Fnu Aakash, MD1, Sunny Kumar, MD2, Osama Abdur Rehman, MD1, FNU Payal, MD3, Aasta Kumari, MD4, Vivek Singh, MBBS5, Deepak Kumar, MBBS, MD6, Abdus Sameey Anwar, MBBS7, Silpa Choday, MD8, Sri Harsha Boppana, MBBS, MD9, Gautam Maddineni, MD1, Binay Panjiyar, MD10 1Florida State University, Cape Coral, FL; 2Wright Center for Graduate Medical Education, Scranton, PA; 3Monmouth Medical Center, Robert Wood Johnson Medical School of Rutgers University, Long Branch, NJ; 4North Central Bronx Hospital, New York, NY; 5FLORIDA STATE UNIVERSITY, Cape Coral, FL; 6Northwell Health, Port Jefferson, NY; 7College of Medical Sciences, Bharatpur, Dhanbad, Jharkhand, India; 8Creighton University School of Medicine, Phoenix, AZ; 9Nassau University Medical Center, East Meadow, NY; 10NorthShore University Hospital, Manhasset, NY Introduction: Osimertinib, a third-generation epidermal growth factor receptor (EGFR) tyrosine kinase inhibitor (TKI), is widely used as first-line therapy in non-small-cell lung cancer (NSCLC) with EGFR mutations.
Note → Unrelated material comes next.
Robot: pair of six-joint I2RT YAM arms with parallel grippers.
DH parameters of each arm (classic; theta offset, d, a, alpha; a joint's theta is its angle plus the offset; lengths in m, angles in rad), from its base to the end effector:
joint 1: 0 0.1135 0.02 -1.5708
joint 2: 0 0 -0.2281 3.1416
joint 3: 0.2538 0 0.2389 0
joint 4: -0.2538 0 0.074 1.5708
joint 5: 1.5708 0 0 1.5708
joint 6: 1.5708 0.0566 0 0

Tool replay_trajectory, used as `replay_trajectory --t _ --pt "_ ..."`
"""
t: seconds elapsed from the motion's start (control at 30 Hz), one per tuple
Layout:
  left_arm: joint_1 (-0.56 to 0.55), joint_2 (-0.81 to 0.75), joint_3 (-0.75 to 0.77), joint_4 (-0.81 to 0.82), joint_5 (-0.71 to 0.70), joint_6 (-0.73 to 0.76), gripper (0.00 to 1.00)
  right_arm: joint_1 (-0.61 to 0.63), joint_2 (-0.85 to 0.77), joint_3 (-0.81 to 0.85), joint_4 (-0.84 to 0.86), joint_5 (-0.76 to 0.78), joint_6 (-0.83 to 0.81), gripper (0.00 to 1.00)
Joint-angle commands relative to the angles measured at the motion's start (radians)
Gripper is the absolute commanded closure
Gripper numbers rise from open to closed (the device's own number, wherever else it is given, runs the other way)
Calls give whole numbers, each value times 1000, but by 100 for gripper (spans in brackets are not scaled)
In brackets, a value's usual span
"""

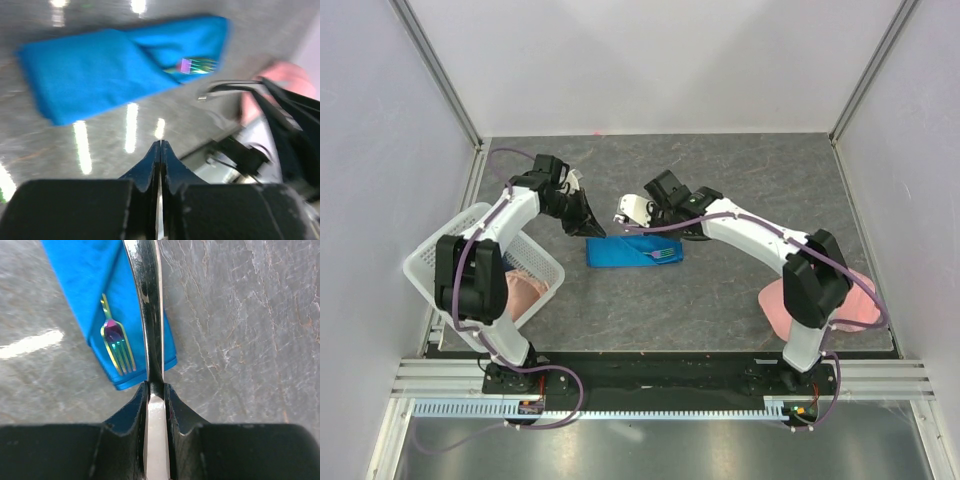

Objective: Fold the napkin into a case and place the utensils inside
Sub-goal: Insert the knife into the folded napkin.

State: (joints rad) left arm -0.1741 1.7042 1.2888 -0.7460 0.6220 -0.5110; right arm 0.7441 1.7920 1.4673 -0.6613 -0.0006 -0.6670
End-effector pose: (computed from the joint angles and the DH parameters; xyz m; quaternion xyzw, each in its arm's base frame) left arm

While it is generally well-tolerated, common gastrointestinal (GI) adverse effects include diarrhea and mucositis. Severe GI bleeding is exceedingly rare and has not been previously reported. We describe the first known case of a gastric ulcer with upper GI hemorrhage attributed to osimertinib.
Case Description/
Methods: A 57-year-old male non-smoker with Stage IV NSCLC harboring an EGFR exon 19 deletion was started on osimertinib following the identification of brain and bone metastases. Within one week of therapy initiation, he developed epigastric pain, melena, dyspnea, and fatigue. Laboratory studies revealed anemia, and examination noted pallor and epigastric tenderness. He denied NSAID or steroid use, alcohol consumption, or prior GI disease. H. pylori testing was negative. Upper endoscopy revealed a large prepyloric ulcer without signs of malignancy or infection. Given the acute onset after drug initiation, resolution of symptoms with discontinuation, and lack of alternative etiologies, a diagnosis of osimertinib-induced gastric ulceration was made. The patient improved with high-dose pantoprazole, and the follow-up endoscopy showed complete healing. He was transitioned to aumolertinib, which was well tolerated without recurrence. Discussion: Several factors supported osimertinib as the causative agent: (1) rapid onset of symptoms within one week of starting therapy, (2) resolution of symptoms and mucosal healing upon drug cessation, (3) exclusion of other common causes of ulcer disease, and (4) the known biological mechanism by which EGFR inhibition impairs mucosal integrity and epithelial repair. Furthermore, the patient tolerated aumolertinib without recurrence, suggesting drug-specific rather than class-wide toxicity. Although EGFR-TKIs are generally associated with mild GI symptoms, this case highlights a rare but clinically significant risk of ulceration and bleeding. Clinicians should maintain a high index of suspicion for GI complications in patients presenting with early GI symptoms or anemia during osimertinib therapy. Prompt recognition, endoscopic evaluation, and cessation of the offending agent are key to preventing severe outcomes. Additional research is needed to characterize the mechanisms and incidence of GI mucosal injury with third-generation EGFR-TKIs.